Members of Fife’s policy and co-ordination committee will meet virtually on Thursday, August 5, to talk through the outline business case for a new Woodmill and St Columba’s RC at the Dunfermline Learning Campus.
During the meeting, councillors are expected to be asked to approve the plan to relocate the two institutions at an estimated cost of £111 million.
The funding for the schools will come from the Scottish Government’s learning estate investment programme as well as developers building homes in the vicinity of the campus, on the former Hyundai factory site beside the M90.
If the outline business case is approved on Thursday, £19m of that will be used to kickstart the project ahead of a full business case being approved next year.

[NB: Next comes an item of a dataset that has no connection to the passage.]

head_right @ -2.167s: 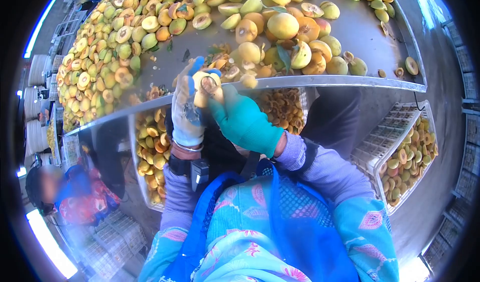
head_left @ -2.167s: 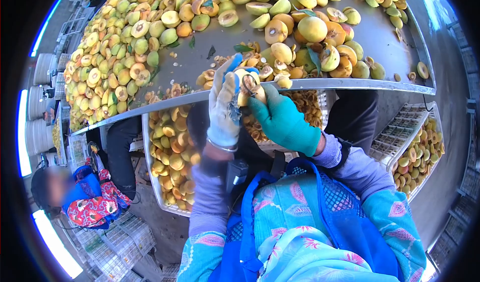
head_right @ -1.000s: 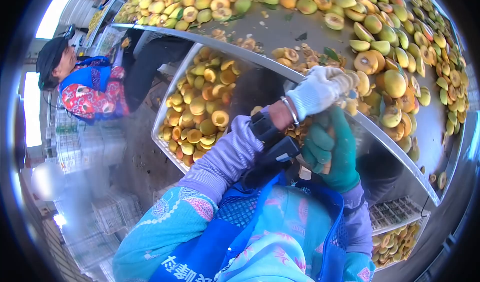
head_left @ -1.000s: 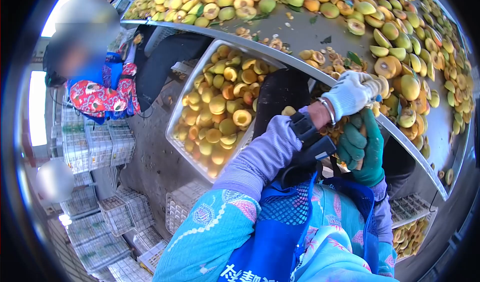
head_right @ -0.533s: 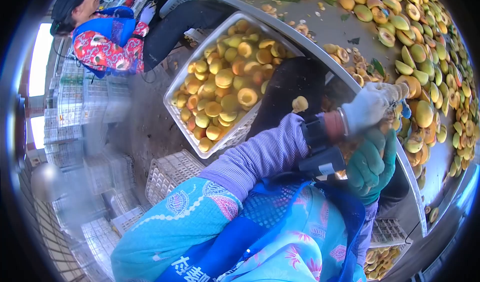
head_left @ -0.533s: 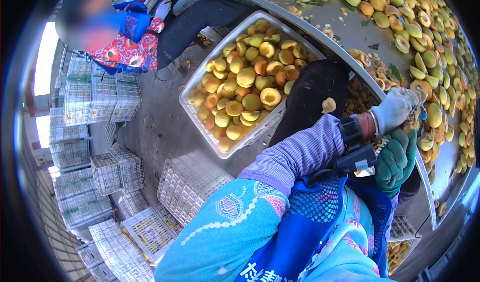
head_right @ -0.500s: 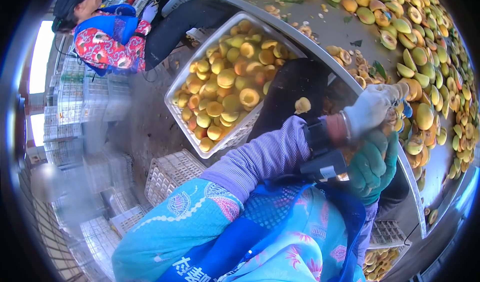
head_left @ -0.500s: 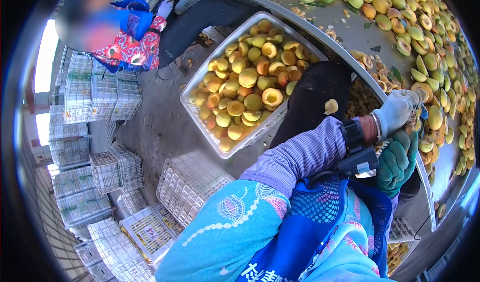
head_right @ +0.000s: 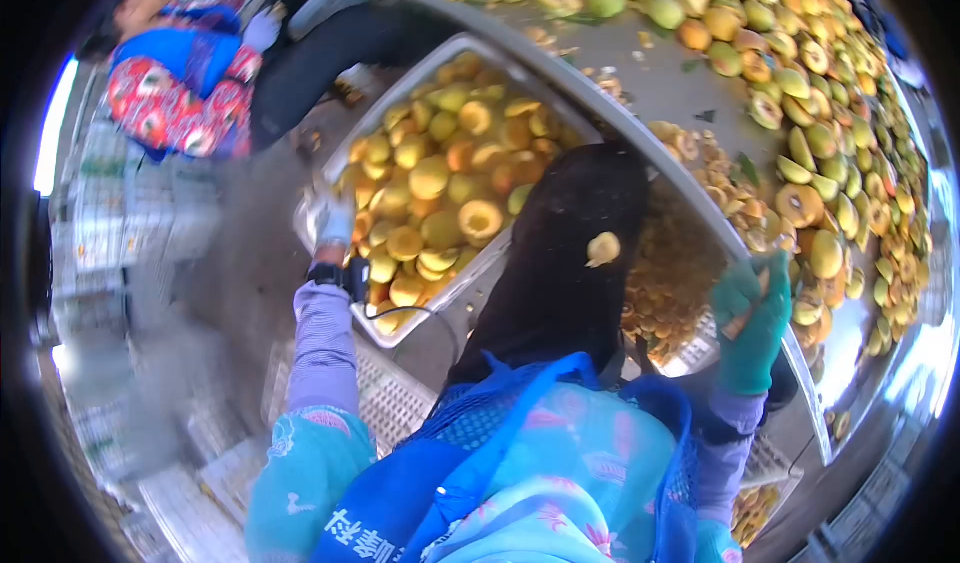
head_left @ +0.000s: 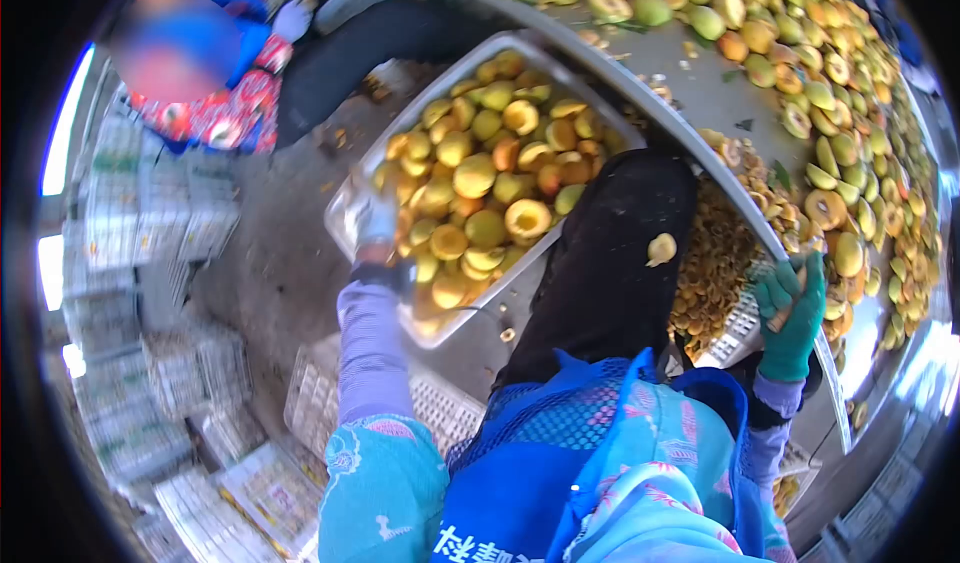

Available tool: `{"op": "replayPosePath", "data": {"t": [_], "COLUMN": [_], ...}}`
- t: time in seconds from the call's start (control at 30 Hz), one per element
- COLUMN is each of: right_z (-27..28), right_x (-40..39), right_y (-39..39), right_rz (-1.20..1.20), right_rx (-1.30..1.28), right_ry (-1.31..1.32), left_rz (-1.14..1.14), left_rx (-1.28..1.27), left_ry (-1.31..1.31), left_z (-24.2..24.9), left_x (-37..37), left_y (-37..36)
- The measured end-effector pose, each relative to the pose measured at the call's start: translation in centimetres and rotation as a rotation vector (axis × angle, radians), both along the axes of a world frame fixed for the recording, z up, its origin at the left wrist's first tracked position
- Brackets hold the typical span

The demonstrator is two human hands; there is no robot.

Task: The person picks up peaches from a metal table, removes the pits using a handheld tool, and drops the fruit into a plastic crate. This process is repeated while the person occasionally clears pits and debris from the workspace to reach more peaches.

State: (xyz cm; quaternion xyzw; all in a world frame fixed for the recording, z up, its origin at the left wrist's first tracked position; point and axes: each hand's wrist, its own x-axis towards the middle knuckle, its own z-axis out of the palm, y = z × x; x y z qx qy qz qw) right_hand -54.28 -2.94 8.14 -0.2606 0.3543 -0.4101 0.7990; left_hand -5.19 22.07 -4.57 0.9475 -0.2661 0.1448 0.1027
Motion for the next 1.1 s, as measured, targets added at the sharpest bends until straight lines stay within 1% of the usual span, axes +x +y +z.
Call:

In a report she will present to the committee, Fife Council education boss Carrie Lindsay says incorporating the two schools into a shared campus with Fife College will expand the types of learning on offer, especially to older pupils who may be considering college.
“The ambition is to develop and deliver ‘one coherent offer’ to young people which highlights the learning packages available to them across school and college, and the routes for progression,” she writes in her paper justifying the move.
“[The school will] provide increased opportunities to create an inclusive learning community, where pupils can be involved in learning across all curricular areas, particularly in the senior phase.”
Under plans tabled by the education director, Woodmill and St Columba’s will share some facilities such as specialised classrooms for art, craft and design, food technology, music, PE and drama. However, each school will retain its independence, with each having its own classrooms for core learning.
The “super-campus” is the first such project of its kind, and Lindsay says the opportunity is perfect at a time when the existing Woodmill and St Columba’s are rated as category “C” buildings – the second-worst rating given by national assessors.
Woodmill was heavily damaged by a fire in 2019, for which a 14-year-old boy was later charged. Pupils went back in January 2020, but some were relocated to external portable cabins.
Communities and councillors have broadly welcomed the plans for both the Dunfermline Learning Campus itself and the community that will surround it – but current landowner Shepherd Offshore has raised eyebrows with some aspects of the plans, such as a 16-pump petrol station in the north-east corner.
An application to build 193 homes beside the proposed super-campus is to be discussed by local councillors on Wednesday. The bid has been met with 20 objections from locals.
A detailed planning application for the schools is expected to be submitted later this month. If all goes to plan, construction will begin in May next year, with a target completion date of June 2024.